The way you feel after your vacation can tell you what you should do next, if pay attention.
We all fall into routines in life. Usually it's some variation and schedule of sleep, wake, work, play. After we do the routine enough it becomes automatic and we don’t think about it. When we feel bad, we’ll blame ourselves, or our coworker but we’ll almost never question setting and routine.
But when we switch that routine the pendulum of our feelings swings in a different direction. Pay attention to this change and you’ll become aware of what you should do. This happened a year ago to me and my wife.
A year ago, my wife and I lived in Oakland, California and worked office jobs close by. We’d work hard during the week and take weekend excursions with our kids and friends. Life was fine but not exceptional. Time seemed to fly by.
For a summer vacation we traveled to Wyoming to visit family and friends as we had several times before. As always the trip was a wonderful combination of adventure, exercise and community. After two weeks we drove the 14 hours back to Oakland.
After 11 hours of peaceful driving through Wyoming, Idaho, and Nevada we hit the California border and the pace of life rockets up. Cars are tailgating each other, teenage drivers are swerving through lanes to get somewhere 30 seconds faster and we both start to feel stressed. We’d re-entered the rat race.
Once home, we notice all of the low-level stresses that are part of our lives here. We’re worried that our kids might be exposed to lead from the paint in our old house. I smell exhaust on my runs. A car nearly hit my son crossing the street.

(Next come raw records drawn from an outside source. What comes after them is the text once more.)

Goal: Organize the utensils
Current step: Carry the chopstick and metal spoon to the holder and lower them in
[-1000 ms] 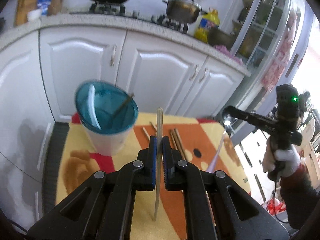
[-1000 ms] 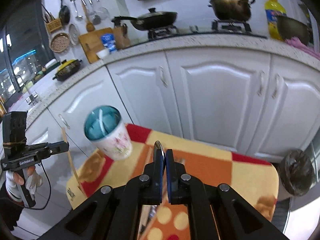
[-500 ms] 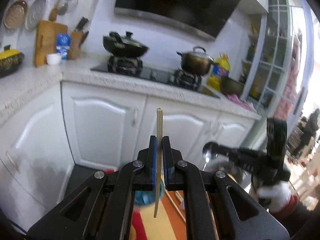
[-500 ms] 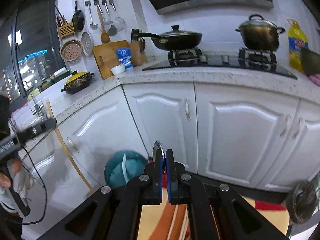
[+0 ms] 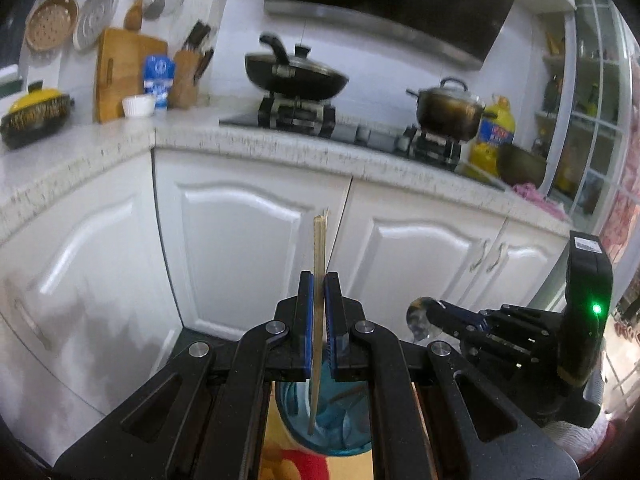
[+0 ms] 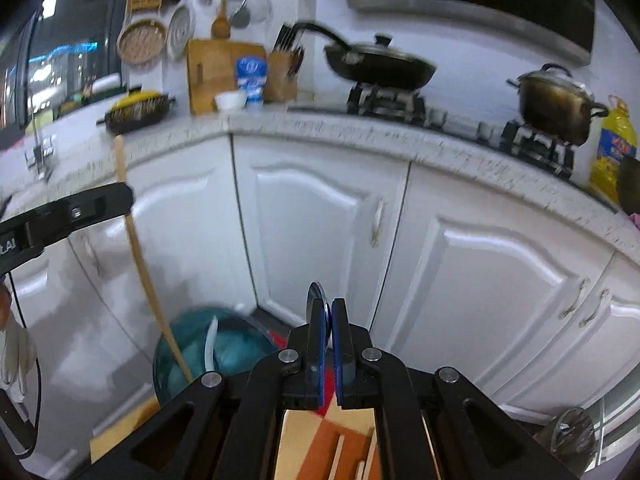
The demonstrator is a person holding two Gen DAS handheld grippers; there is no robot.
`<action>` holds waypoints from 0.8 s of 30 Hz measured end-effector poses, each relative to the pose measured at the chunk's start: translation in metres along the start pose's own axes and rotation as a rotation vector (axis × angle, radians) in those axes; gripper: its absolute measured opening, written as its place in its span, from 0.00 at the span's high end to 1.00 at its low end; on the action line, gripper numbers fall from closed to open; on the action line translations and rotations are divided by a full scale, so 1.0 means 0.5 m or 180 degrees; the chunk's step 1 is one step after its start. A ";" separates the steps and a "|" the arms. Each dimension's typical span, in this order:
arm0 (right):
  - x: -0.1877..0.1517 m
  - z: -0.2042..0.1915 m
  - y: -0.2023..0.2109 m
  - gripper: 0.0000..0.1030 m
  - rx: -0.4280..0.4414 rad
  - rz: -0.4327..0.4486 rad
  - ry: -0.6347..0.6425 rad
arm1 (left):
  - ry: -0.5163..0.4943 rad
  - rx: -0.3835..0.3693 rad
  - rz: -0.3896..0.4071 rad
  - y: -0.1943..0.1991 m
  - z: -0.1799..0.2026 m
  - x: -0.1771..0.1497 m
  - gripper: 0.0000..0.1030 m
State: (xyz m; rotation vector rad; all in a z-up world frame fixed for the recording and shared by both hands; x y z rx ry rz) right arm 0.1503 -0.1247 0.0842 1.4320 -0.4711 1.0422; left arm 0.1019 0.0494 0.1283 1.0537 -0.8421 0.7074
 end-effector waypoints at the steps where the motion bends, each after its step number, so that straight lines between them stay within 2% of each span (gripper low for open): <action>1: -0.009 -0.002 -0.007 0.98 0.0026 -0.0041 0.0011 | 0.0011 0.0004 -0.0038 -0.007 -0.002 -0.008 0.96; 6: -0.049 -0.001 -0.046 0.97 0.0275 -0.0284 -0.0148 | 0.0108 0.0023 -0.0224 -0.038 -0.015 -0.048 0.96; 13: -0.064 0.024 -0.048 0.93 0.0619 -0.0455 -0.0449 | 0.0139 0.0055 -0.0291 -0.043 -0.016 -0.066 0.96; 15: -0.073 0.032 -0.044 0.87 0.0641 -0.0482 -0.0504 | 0.0110 0.0070 -0.0282 -0.037 -0.010 -0.069 0.91; 16: -0.079 0.036 -0.040 0.86 0.0625 -0.0479 -0.0518 | 0.0102 0.0068 -0.0289 -0.035 -0.009 -0.070 0.87; 18: -0.085 0.041 -0.033 0.86 0.0638 -0.0499 -0.0547 | 0.0110 0.0059 -0.0296 -0.028 -0.005 -0.073 0.74; 24: -0.105 0.053 -0.003 0.84 0.0635 -0.0510 -0.0592 | 0.0171 0.0036 -0.0288 0.003 0.005 -0.087 0.63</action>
Point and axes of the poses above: each gripper's, at about its wrist camera, not at the fingertips, and y roughly against the way its jaws point, z to its right, x to its top, the point moved 1 cm from there along -y, roughly the way its jaws point, and after that the axes turned 9 degrees about -x, right-handed, at the moved point
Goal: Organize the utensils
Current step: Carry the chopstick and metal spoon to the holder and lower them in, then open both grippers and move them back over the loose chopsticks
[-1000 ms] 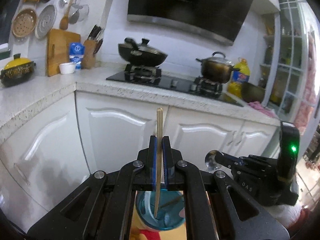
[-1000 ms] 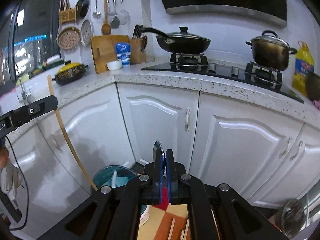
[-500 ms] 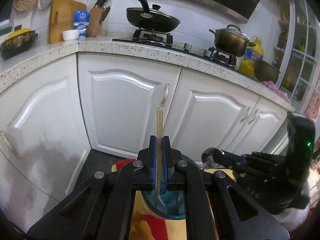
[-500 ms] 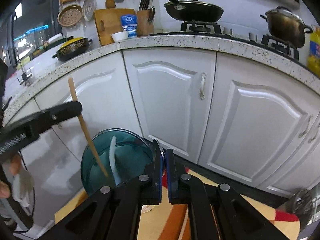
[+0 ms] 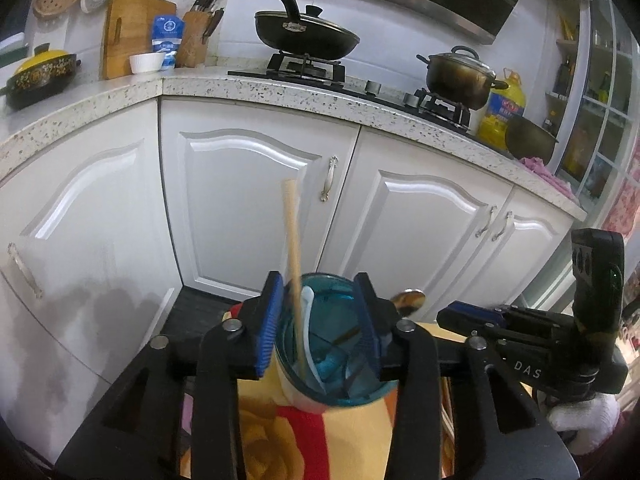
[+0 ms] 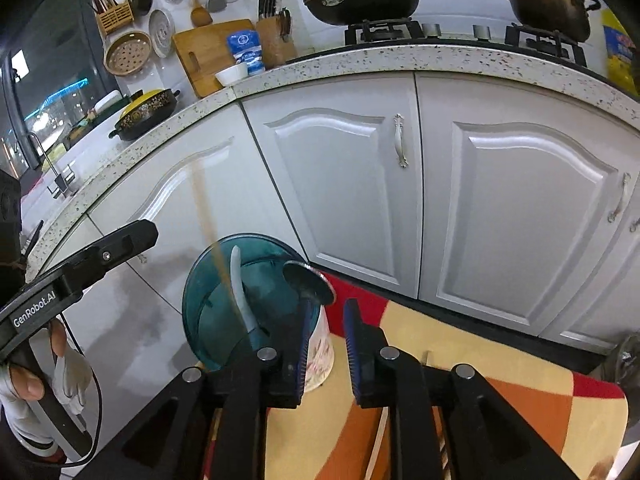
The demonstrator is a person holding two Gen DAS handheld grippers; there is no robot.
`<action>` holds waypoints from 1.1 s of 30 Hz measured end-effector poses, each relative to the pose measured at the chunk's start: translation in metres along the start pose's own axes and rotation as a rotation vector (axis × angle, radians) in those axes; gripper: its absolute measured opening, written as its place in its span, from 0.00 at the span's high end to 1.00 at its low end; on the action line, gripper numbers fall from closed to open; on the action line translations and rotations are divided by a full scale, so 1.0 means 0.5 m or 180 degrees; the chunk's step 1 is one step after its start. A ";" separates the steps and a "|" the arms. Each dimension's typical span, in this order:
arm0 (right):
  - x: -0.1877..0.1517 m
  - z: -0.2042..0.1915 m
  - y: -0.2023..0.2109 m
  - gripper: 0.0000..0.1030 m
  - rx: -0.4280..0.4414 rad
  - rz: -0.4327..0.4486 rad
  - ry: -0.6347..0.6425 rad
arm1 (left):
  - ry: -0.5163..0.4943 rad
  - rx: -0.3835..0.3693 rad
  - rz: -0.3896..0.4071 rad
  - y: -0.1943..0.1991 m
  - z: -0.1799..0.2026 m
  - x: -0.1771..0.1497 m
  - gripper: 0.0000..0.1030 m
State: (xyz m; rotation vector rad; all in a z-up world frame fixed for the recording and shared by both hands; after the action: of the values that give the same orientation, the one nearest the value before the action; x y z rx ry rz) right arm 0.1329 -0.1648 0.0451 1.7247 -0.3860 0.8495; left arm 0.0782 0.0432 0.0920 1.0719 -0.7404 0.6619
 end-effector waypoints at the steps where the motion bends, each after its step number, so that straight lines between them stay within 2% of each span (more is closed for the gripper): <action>1: -0.001 0.000 0.004 0.83 -0.0001 0.0008 0.0000 | 0.0001 0.0003 -0.0003 0.006 0.004 -0.004 0.62; 7: -0.031 0.003 0.039 0.78 -0.0032 0.0022 -0.0043 | -0.0042 0.0001 -0.0056 0.028 0.036 -0.034 0.49; 16: -0.097 0.008 0.079 0.69 -0.0215 -0.0034 0.0014 | -0.0093 0.0036 -0.0304 0.008 0.089 -0.107 0.49; 22: -0.135 0.035 0.105 0.69 -0.0302 -0.0077 -0.0085 | -0.0159 0.0033 -0.0414 -0.009 0.124 -0.144 0.49; 33: -0.169 0.078 0.149 0.67 -0.0427 -0.0043 -0.0314 | -0.0228 0.0018 -0.0472 -0.015 0.164 -0.169 0.49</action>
State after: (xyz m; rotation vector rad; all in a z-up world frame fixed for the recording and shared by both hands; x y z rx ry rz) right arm 0.0404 -0.2394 0.0324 1.6467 -0.4862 0.7145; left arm 0.0174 -0.0460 0.0445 1.1486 -0.7133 0.5015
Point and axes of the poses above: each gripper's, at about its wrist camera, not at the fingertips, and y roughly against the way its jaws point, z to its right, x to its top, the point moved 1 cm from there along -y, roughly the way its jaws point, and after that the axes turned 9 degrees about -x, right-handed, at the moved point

We’re wasting money on high rent. It takes 40 min to drive to work. Is someone going to steal my bike. Our neighbors have 10 people living with them and their gate slams shut. The list goes on and on.
During one dinner soon after our return we realized that all these low level stresses were going to leave us unhealthy and unhappy. So we made a commitment to go on adventure and find a better situation.
Since we didn’t know where we wanted to go we decided that a year long van trip around North and South America would be the best way to see different communities and give a little adventure. We didn’t really know how to do it but we started telling everyone that's what we were going to do. When friends would ask us questions, we’d make up answers that sounded good and they would become part of our plan. We just leaned forward and committed to removing ourselves from the surrounding of low level stresses.
I’m writing 2 weeks into our van trip as we’re stuck in a hotel room in Seattle because the air is toxic from the wildfires, all the parks are closed because of the toxic air and everything inside is canceled because of the pandemic… so it’s too early to determine if we made the right decision.